Saturday October 30 8:00 PM – Saturday October 30 8:30 PM in Talks I

Extending Jupyter Data Visualizations Beyond the Notebook

Seth Shelnutt

Prior knowledge:
No previous knowledge expected

Summary

The PyData ecosystem is vibrant, but more can be done to integrate in-notebook visualizations by extending them to the Web, while retaining the ability to dynamically modify renderings easily within Jupyter. We will present lessons learned working between Python, R, JavaScript, and the TileDB data format — all to make Python Jupyter notebooks the centerpiece of data visualization workflows.

Description

Python Jupyter notebooks are the lingua franca of modern data science. While Python has lots of great plotting and data visualization libraries, more can be done to integrate in-notebook visualizations by extending them to the Web, while retaining the ability to dynamically modify data renderings easily within Jupyter.

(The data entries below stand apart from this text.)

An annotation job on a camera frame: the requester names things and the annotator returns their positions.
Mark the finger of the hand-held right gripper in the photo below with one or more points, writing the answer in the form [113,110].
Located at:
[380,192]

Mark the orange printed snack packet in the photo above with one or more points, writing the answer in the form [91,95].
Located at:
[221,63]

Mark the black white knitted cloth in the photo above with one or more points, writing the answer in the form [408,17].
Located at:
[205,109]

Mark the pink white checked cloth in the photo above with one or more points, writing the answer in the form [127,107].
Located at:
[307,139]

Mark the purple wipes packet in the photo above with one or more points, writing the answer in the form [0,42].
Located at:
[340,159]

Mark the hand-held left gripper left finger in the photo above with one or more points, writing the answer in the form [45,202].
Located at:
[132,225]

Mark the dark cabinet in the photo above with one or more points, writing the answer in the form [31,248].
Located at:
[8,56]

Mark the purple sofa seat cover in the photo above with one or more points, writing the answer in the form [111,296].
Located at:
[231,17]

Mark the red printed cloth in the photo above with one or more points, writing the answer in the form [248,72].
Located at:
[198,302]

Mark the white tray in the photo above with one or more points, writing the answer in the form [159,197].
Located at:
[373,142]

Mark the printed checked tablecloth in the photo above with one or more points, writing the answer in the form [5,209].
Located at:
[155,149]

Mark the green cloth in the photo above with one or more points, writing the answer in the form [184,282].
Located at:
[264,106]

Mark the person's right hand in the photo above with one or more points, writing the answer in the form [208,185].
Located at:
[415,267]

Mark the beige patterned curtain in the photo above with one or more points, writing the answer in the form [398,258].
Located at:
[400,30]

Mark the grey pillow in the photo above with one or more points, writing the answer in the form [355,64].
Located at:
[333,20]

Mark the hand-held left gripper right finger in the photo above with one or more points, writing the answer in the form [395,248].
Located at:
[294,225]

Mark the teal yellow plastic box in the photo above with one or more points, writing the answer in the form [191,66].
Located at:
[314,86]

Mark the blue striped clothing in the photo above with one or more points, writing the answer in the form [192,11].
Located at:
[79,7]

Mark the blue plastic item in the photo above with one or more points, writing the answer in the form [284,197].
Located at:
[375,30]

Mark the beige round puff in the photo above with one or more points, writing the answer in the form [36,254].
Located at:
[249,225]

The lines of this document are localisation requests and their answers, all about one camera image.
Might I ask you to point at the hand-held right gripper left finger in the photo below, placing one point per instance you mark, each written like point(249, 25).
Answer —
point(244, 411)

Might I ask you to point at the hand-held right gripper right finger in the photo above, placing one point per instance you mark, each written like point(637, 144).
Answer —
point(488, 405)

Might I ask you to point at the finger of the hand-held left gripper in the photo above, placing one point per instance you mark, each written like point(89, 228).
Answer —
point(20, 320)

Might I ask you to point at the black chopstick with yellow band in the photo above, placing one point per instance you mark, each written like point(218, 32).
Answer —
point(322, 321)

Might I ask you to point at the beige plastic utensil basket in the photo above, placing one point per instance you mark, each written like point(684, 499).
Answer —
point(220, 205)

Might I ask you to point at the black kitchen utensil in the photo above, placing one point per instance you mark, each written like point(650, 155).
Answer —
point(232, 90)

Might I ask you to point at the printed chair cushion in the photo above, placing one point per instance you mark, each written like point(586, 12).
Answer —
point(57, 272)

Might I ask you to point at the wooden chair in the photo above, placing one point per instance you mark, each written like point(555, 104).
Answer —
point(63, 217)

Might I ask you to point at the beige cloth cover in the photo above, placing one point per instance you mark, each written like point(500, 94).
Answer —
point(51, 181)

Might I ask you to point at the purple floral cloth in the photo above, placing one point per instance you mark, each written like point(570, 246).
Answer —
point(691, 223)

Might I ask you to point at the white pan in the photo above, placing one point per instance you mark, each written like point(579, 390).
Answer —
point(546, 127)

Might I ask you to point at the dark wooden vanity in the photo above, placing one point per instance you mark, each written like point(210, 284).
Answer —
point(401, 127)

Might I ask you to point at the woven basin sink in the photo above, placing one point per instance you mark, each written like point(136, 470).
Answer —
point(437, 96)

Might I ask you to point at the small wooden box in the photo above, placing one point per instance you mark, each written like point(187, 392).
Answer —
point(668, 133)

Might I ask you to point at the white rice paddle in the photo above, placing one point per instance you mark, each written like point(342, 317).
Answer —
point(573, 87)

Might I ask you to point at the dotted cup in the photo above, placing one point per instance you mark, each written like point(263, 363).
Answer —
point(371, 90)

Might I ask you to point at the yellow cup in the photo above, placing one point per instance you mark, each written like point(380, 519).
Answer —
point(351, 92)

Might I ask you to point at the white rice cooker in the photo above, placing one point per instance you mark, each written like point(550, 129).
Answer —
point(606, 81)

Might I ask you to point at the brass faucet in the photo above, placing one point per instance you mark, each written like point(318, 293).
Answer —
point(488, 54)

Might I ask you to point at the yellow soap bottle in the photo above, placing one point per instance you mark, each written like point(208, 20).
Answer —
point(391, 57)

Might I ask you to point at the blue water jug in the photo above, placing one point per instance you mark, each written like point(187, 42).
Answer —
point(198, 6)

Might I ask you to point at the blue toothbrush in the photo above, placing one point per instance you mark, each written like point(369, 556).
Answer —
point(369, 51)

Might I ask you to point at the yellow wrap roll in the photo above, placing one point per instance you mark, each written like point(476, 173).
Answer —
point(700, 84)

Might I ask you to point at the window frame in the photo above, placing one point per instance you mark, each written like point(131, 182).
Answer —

TileDB is motivated to improve this situation, both as the maintainer of the open-source TileDB Embedded library and its Python API, as well as a commercial service running hosted Python and R Jupyter notebooks for customers. In this talk, we present lessons learned working between Python, R, JavaScript, and even the TileDB data format itself — all in an effort to make Python Jupyter notebooks the centerpiece of data visualization workflows.

Supporting points:

  • Automatically edit & publish interactive R Shiny dashboards straight from Jupyter notebooks.
  • Adapting a 3D rendering engine for gaming (Babylon.js) for visualizing 3D point cloud data sets within Jupyter notebooks.
  • Learnings from adapting Mapbox GL JS into hosted notebooks with TileDB arrays & vector tile server making TileDB Cloud arrays available to any web client that supports Mapbox Vector Tiles.
  • Building a notebook versioning UI based on TileDB arrays.